- _What needs to be done_:
Write out the lines below exactly, beginning at the one with "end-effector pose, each" and stopping after the one with "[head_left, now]"; the pictures are not copied.
(Information shown)
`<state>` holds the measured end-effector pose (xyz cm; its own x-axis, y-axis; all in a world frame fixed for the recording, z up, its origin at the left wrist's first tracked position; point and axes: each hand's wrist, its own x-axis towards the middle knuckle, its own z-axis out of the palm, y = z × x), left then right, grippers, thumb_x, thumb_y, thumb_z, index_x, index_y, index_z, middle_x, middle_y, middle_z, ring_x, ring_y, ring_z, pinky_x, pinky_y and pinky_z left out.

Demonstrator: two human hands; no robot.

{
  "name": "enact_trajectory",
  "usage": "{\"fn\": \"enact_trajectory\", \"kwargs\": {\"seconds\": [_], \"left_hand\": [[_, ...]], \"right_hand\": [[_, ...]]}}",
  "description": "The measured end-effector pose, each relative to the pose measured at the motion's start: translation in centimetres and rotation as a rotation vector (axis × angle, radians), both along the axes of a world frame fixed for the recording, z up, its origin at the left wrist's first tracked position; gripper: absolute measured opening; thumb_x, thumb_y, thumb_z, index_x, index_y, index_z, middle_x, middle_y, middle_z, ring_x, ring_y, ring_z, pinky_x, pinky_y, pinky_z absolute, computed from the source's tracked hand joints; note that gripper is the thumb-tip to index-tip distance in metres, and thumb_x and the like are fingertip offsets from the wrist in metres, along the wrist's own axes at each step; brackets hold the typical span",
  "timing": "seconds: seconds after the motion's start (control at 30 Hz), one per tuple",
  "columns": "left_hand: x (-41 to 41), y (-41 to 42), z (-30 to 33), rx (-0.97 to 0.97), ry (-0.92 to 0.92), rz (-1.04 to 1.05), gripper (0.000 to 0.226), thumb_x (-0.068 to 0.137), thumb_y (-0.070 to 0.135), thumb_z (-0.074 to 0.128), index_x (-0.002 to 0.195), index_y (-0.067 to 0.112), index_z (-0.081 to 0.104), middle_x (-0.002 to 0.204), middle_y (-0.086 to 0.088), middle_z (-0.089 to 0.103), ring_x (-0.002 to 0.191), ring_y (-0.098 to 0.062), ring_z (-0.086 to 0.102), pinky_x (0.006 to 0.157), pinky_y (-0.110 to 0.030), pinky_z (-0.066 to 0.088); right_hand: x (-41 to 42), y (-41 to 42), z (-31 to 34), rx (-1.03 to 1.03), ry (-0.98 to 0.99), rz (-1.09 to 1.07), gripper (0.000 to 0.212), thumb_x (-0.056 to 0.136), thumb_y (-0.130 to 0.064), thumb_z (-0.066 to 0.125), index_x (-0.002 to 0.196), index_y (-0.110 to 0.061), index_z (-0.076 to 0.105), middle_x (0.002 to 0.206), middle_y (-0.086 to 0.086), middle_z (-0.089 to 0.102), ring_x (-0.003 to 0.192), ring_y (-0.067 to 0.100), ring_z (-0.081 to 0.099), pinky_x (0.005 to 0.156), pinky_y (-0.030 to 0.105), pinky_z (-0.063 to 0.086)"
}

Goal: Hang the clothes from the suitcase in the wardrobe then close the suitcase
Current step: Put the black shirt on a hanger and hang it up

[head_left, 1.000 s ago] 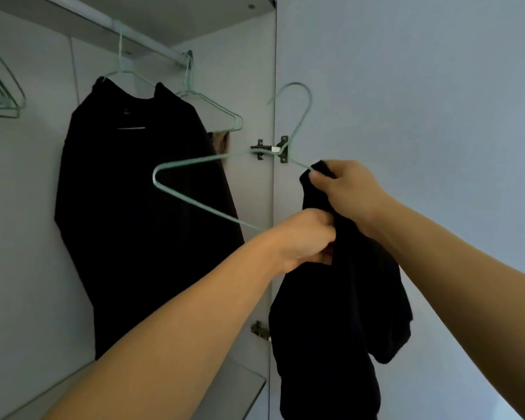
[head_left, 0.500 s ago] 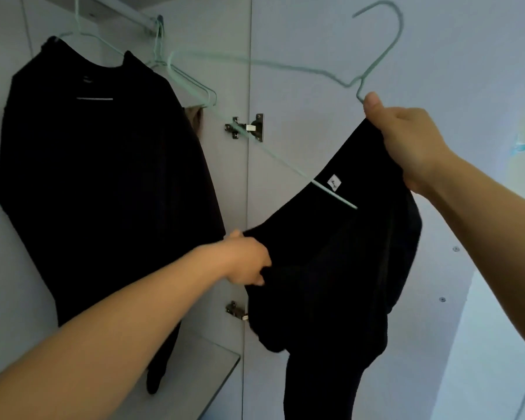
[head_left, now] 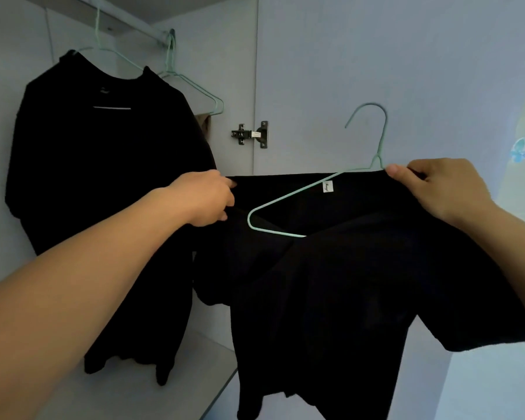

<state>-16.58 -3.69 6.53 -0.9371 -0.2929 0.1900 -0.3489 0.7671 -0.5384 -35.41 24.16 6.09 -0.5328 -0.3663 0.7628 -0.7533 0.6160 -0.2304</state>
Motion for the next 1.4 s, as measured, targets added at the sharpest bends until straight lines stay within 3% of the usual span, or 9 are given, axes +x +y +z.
{"fn": "enact_trajectory", "kwargs": {"seconds": [0.27, 0.4, 0.53, 0.63, 0.73, 0.87, 1.03, 1.17, 1.4], "left_hand": [[0.6, 2.4, 0.0, -0.166, 0.005, 0.045, 0.026, 0.096, 0.026, 0.050, 0.118, 0.021, 0.061, 0.149, -0.004, 0.031, 0.116, -0.024, 0.047, 0.076, -0.034, 0.048], [0.3, 4.8, 0.6, -0.094, 0.178, -0.237, 0.020, 0.094, 0.026, 0.050, 0.106, 0.021, 0.065, 0.117, 0.000, 0.049, 0.096, -0.022, 0.054, 0.070, -0.036, 0.047], [-0.4, 6.7, 0.6, 0.161, 0.615, -0.609, 0.018, 0.079, 0.029, 0.071, 0.093, 0.019, 0.068, 0.101, 0.002, 0.054, 0.097, -0.019, 0.052, 0.077, -0.029, 0.038], [-0.7, 5.7, 0.4, 0.302, 0.972, -0.557, 0.057, 0.059, 0.036, 0.086, 0.105, 0.017, 0.057, 0.108, -0.001, 0.044, 0.100, -0.016, 0.043, 0.080, -0.028, 0.038], [-1.5, 4.9, 0.7, 0.529, 0.923, -0.340, 0.056, 0.075, 0.038, 0.076, 0.122, 0.017, 0.051, 0.115, -0.001, 0.050, 0.101, -0.016, 0.050, 0.080, -0.026, 0.043], [-1.8, 3.3, 1.5, 0.693, 0.882, -0.334, 0.024, 0.095, 0.024, 0.050, 0.080, 0.020, 0.068, 0.062, 0.011, 0.058, 0.063, -0.007, 0.053, 0.056, -0.019, 0.036], [-0.9, -0.5, 1.4, 0.662, 0.888, -0.176, 0.028, 0.096, 0.031, 0.050, 0.081, 0.017, 0.069, 0.082, -0.005, 0.065, 0.077, -0.021, 0.058, 0.059, -0.027, 0.037], [-1.0, -1.0, 1.0, 0.669, 0.859, -0.207, 0.028, 0.094, 0.036, 0.054, 0.083, 0.016, 0.071, 0.083, -0.009, 0.067, 0.079, -0.024, 0.060, 0.063, -0.029, 0.041], [1.2, -2.6, 3.6, 1.037, 0.973, -0.411, 0.046, 0.066, 0.045, 0.080, 0.105, 0.025, 0.067, 0.087, 0.004, 0.065, 0.079, -0.006, 0.059, 0.074, -0.019, 0.044]], "right_hand": [[0.7, -0.4, -0.3, 0.021, 0.018, 0.055, 0.060, 0.091, -0.058, 0.042, 0.062, -0.006, 0.049, 0.058, 0.007, 0.052, 0.065, 0.027, 0.050, 0.061, 0.036, 0.040], [2.2, -2.1, -0.3, 0.015, 0.046, 0.069, 0.058, 0.092, -0.058, 0.041, 0.063, -0.009, 0.050, 0.058, 0.005, 0.052, 0.065, 0.026, 0.050, 0.057, 0.034, 0.036], [3.5, -3.9, 0.1, -0.058, -0.029, 0.228, 0.061, 0.090, -0.056, 0.047, 0.063, -0.002, 0.045, 0.055, 0.006, 0.045, 0.058, 0.022, 0.044, 0.058, 0.034, 0.035], [4.5, -4.1, 0.9, -0.126, -0.062, 0.355, 0.062, 0.090, -0.052, 0.052, 0.064, 0.003, 0.041, 0.056, 0.006, 0.036, 0.051, 0.013, 0.033, 0.051, 0.025, 0.028], [5.3, -4.5, 1.5, -0.170, -0.069, 0.433, 0.057, 0.089, -0.051, 0.054, 0.064, 0.000, 0.046, 0.056, 0.003, 0.037, 0.049, 0.007, 0.033, 0.049, 0.018, 0.027], [5.4, -4.3, 1.5, -0.069, -0.060, 0.432, 0.052, 0.092, -0.052, 0.046, 0.070, -0.005, 0.051, 0.061, 0.001, 0.046, 0.058, 0.010, 0.043, 0.058, 0.023, 0.034], [3.4, -2.9, 0.8, 0.459, -0.348, 0.218, 0.060, 0.082, -0.067, 0.042, 0.096, -0.013, 0.064, 0.096, 0.006, 0.067, 0.095, 0.022, 0.062, 0.081, 0.030, 0.044], [3.4, -2.8, 0.3, 0.306, -0.613, 0.560, 0.034, 0.087, -0.052, 0.053, 0.070, -0.027, 0.068, 0.069, -0.012, 0.066, 0.066, 0.003, 0.063, 0.068, 0.018, 0.046], [3.2, -7.1, 1.5, -0.047, -0.148, 0.374, 0.046, 0.095, -0.039, 0.050, 0.074, 0.001, 0.056, 0.056, 0.002, 0.042, 0.054, 0.015, 0.041, 0.053, 0.022, 0.033]]}}
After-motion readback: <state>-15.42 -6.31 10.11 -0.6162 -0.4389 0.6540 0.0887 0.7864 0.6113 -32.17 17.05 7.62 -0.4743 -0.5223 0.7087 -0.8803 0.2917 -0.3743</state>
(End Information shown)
- _Response to the exercise_:
  "description": "The measured end-effector pose, each relative to the pose measured at the motion's start: translation in centimetres and rotation as a rotation vector (axis × angle, radians), both along the axes of a world frame fixed for the recording, z up, its origin at the left wrist's first tracked position; gripper: absolute measured opening; thumb_x, thumb_y, thumb_z, index_x, index_y, index_z, middle_x, middle_y, middle_z, ring_x, ring_y, ring_z, pinky_x, pinky_y, pinky_z absolute, computed from the source's tracked hand joints; note that gripper is the thumb-tip to index-tip distance in metres, and thumb_x and the like are fingertip offsets from the wrist in metres, along the wrist's own axes at each step; brackets hold the typical span",
  "timing": "seconds: seconds after the motion's start (control at 30 Hz), one per tuple",
  "columns": "left_hand: x (-41 to 41), y (-41 to 42), z (-30 to 33), rx (-0.97 to 0.97), ry (-0.92 to 0.92), rz (-1.04 to 1.05), gripper (0.000 to 0.226), thumb_x (-0.068 to 0.137), thumb_y (-0.070 to 0.135), thumb_z (-0.074 to 0.128), index_x (-0.002 to 0.195), index_y (-0.067 to 0.112), index_z (-0.081 to 0.104), middle_x (-0.002 to 0.204), middle_y (-0.086 to 0.088), middle_z (-0.089 to 0.103), ring_x (-0.002 to 0.191), ring_y (-0.098 to 0.062), ring_z (-0.086 to 0.102), pinky_x (0.006 to 0.157), pinky_y (-0.110 to 0.030), pinky_z (-0.066 to 0.088); right_hand: x (-41 to 42), y (-41 to 42), z (-31 to 34), rx (-1.03 to 1.03), ry (-0.98 to 0.99), rz (-1.09 to 1.07), gripper (0.000 to 0.212), thumb_x (-0.056 to 0.136), thumb_y (-0.130 to 0.064), thumb_z (-0.066 to 0.125), index_x (-0.002 to 0.196), index_y (-0.110 to 0.061), index_z (-0.076 to 0.105), middle_x (0.002 to 0.206), middle_y (-0.086 to 0.086), middle_z (-0.089 to 0.102), ring_x (-0.003 to 0.192), ring_y (-0.067 to 0.100), ring_z (-0.081 to 0.099), pinky_x (0.005 to 0.156), pinky_y (-0.030 to 0.105), pinky_z (-0.063 to 0.086)"
}

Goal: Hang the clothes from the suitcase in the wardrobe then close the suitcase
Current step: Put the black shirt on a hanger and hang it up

[head_left, 1.000 s ago] 
[head_left, 0.500 s ago] 
[head_left, now] 

Nothing else belongs in the output.